Afrique du Sud. Le gouvernement a émis deux eurobonds le 20 avril 2022 dont 1,4 milliards de dollars pour 10 ans et 1,6 milliards de dollars pour 30 ans. Les rendements exigés par les investisseurs en avril 2023 sont respectivement de 6,49% et 8,56%. Les notations financières de l’Afrique du Sud en avril 2023 étaient de BA2 chez Moody’s, BB chez S&P et BB- chez Fitch.
L’analyse de ces 37 eurobonds africains permet de tirer les messages clés suivants :
1. La plupart des pays ont une notation de crédit dans une catégorie spéculative et de risque élevé de défaut. Ce qui traduit une détérioration des conditions macroéconomiques ;
2. Les pays qui émettent le plus en euros sont les pays de la zone franc FCFA notamment le Benin, la Côte d’Ivoire, le Cameroun et le Sénégal ;
3. Il est observé une hausse vertigineuse des rendements exigés depuis le changement d’environnement économique de la fin du QE ;
4. Il y a une corrélation positive entre les notations de crédit(rating) et les coûts des émissions obligataires ;
5. Un rééchelonnement/reprofilage des émissions indiquent des difficultés de remboursement du principal en fin de vie des obligations ;
6. Une baisse du volume des émissions en comparaison de la période 2015-2019 ;
7. Une forte participation des banques américaines comme arrangeuses de ces opérations ;
8. Une confirmation du lien entre le niveau de rendement exigé et la maturité.
Dans un tel contexte, devrait-on parler d’eurobomb ? En effet, à fin avril 2023, si on s’intéresse à l’ensemble du portefeuille existant des titres eurobonds émis par les pays africains, il est possible de relever les points suivants : (i) une hausse des spreads de l’ensemble du portefeuille pour 41 eurobonds sur 48 ; et (ii) une hausse des titres notés dans les catégories C et D, soit quasi-défaut et défaut, pour 18 eurobonds sur 48.

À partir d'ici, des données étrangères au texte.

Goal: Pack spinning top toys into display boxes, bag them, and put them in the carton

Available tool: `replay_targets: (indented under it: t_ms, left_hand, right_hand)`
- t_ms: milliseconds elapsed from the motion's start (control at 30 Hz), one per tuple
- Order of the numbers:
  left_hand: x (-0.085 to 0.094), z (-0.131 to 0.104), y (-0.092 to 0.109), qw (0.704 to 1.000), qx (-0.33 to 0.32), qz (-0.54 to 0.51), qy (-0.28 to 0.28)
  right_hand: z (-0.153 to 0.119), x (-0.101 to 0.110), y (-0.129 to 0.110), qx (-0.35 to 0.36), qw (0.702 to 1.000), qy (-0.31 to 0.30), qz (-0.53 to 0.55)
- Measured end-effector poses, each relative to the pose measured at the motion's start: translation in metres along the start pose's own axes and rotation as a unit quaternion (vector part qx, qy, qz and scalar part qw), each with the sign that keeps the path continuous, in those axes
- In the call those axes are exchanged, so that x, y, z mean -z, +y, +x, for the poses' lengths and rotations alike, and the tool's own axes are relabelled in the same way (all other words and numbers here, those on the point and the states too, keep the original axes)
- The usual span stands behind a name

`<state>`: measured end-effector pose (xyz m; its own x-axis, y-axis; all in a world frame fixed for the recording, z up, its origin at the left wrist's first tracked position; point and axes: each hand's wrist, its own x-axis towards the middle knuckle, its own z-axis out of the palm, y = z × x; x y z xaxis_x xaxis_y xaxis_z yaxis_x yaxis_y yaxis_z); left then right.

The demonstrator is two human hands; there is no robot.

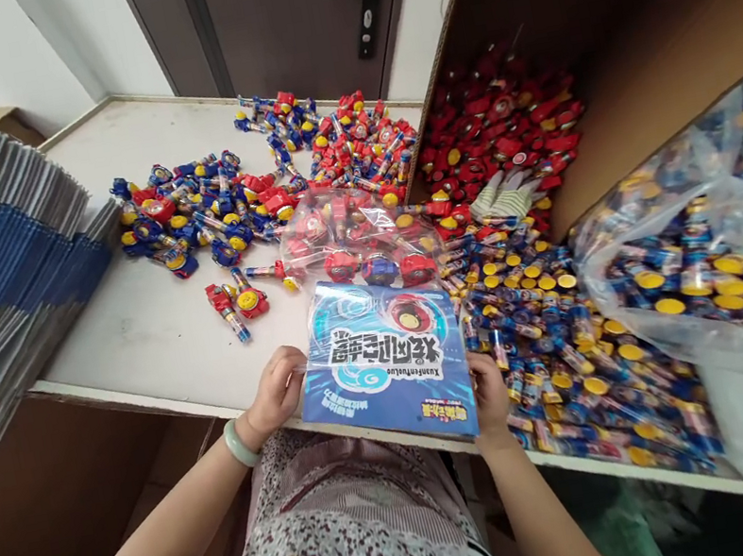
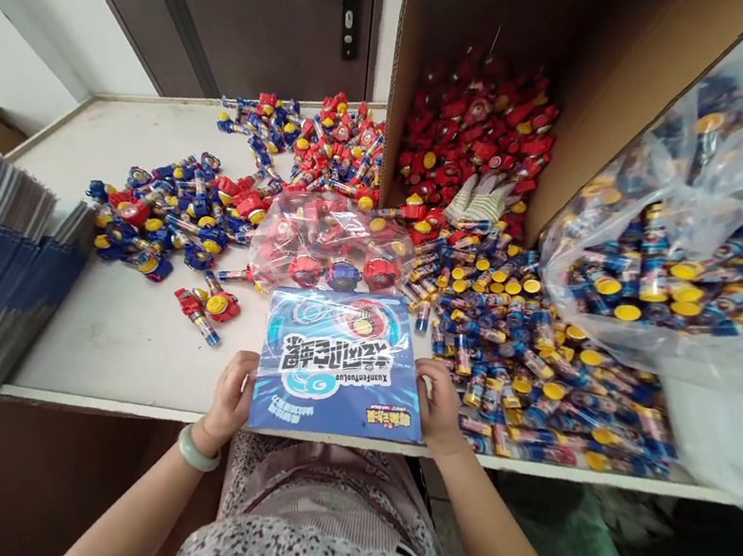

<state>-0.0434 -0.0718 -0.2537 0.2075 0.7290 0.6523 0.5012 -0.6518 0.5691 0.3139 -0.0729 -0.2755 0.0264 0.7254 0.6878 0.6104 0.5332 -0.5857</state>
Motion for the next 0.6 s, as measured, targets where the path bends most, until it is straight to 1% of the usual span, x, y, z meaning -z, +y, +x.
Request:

De manière spécifique, en glissement annuel, on note que la hausse des spreads pour les eurobonds égyptiens dépasse les 500 pdb en moyenne pour les 7 eurobonds en cours, oscillant entre 1100 pb et 1700 pb. L’eurobond éthiopien a connu une hausse de 657 points de base sur un an pour s’établir à 2630 pdb (soit 26,3%). Les 5 eurobonds du Ghana connaissent une hausse moyenne de plus de 3000 pdb allant de 2300 à 9000 points de base. Les deux eurobonds tunisiens s’établissent à 4 453 pdb et 2275 pdb. Les eurobonds zambiens connaissent une hausse de spread de plus de 5000 pdb en une année.
Des cas d’incapacité de règlement du service de la dette des eurobonds ont déjà été relevés, mais pour l’essentiel des économies, le reste de l’année 2023 sera marquée par des reprofilages de dette, la sollicitation du FMI, la mobilisation des banques multilatérales et un recourt plus accru aux marchés financiers locaux.